* [Action item]: Please determine how many lines of the material include the word "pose", and respond with nothing but that number.

* [Data in this exercise]:
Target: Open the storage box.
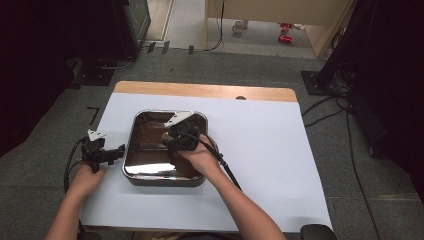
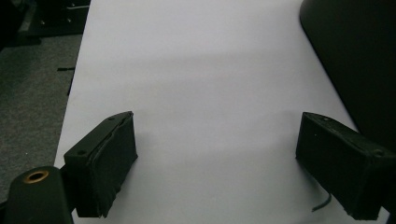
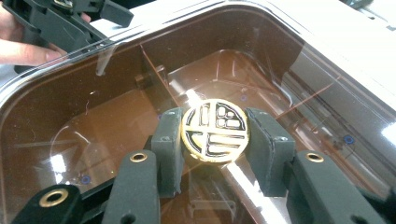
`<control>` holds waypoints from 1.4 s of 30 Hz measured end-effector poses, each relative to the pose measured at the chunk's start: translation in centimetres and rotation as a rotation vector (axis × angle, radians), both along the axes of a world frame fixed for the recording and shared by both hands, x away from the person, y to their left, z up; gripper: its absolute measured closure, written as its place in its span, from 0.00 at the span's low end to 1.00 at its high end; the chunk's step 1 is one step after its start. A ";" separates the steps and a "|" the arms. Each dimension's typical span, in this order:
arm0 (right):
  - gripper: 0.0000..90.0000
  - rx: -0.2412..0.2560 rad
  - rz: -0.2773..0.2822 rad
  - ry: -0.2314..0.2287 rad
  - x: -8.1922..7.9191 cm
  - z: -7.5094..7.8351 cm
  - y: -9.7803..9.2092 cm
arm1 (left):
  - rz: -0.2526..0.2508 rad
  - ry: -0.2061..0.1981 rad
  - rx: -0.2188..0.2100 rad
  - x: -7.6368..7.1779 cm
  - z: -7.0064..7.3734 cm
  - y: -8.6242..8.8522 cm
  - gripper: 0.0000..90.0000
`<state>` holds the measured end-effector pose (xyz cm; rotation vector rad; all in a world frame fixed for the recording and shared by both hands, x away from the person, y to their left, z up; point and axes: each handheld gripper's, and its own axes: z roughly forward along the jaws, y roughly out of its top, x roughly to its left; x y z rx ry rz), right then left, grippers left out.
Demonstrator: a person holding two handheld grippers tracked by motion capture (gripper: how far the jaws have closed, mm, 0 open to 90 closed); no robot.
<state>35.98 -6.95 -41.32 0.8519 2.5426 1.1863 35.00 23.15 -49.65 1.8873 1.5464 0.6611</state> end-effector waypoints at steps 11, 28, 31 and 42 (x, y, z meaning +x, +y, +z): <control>0.65 -0.003 0.029 -0.018 -0.9 2.2 -0.4 | -0.001 0.003 0.000 0.0 0.0 0.0 0.14; 0.65 0.003 0.006 -0.012 -2.0 3.9 -5.1 | -0.001 0.003 0.000 0.0 0.0 0.0 0.14; 0.65 0.011 0.003 -0.008 -2.2 3.9 -5.9 | -0.001 0.003 0.000 0.0 0.0 0.0 0.14; 0.65 0.014 -0.049 -0.007 -3.1 3.8 -10.5 | -0.001 0.003 0.000 0.0 0.0 0.0 0.14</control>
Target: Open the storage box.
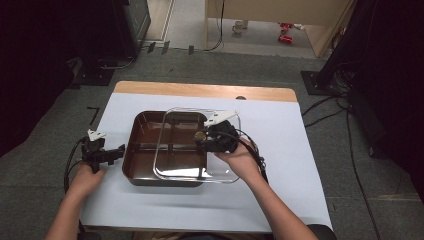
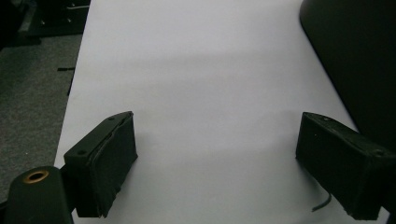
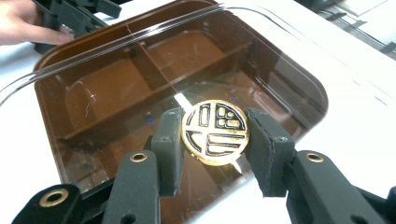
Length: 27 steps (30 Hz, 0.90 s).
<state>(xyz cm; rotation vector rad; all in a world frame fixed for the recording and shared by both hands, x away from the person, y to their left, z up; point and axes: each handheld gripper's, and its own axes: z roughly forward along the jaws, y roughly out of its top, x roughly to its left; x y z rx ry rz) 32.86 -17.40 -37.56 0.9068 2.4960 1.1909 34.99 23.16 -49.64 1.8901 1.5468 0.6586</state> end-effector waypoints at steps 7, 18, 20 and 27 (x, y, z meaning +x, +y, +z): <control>0.65 -0.001 -0.052 -0.006 -0.3 -0.1 -2.9 | 0.002 -0.002 -0.001 0.0 0.0 0.0 0.14; 0.65 0.003 -0.124 -0.005 -0.5 -0.7 -6.9 | 0.001 -0.002 0.000 0.0 0.0 0.0 0.14; 0.65 0.004 -0.136 -0.004 -0.4 -0.9 -7.5 | 0.001 -0.002 0.000 0.0 0.0 0.0 0.14; 0.65 -0.014 -0.194 -0.003 -0.2 -1.7 -9.8 | 0.001 -0.002 0.000 0.0 0.0 0.0 0.14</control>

* [Solution]: 2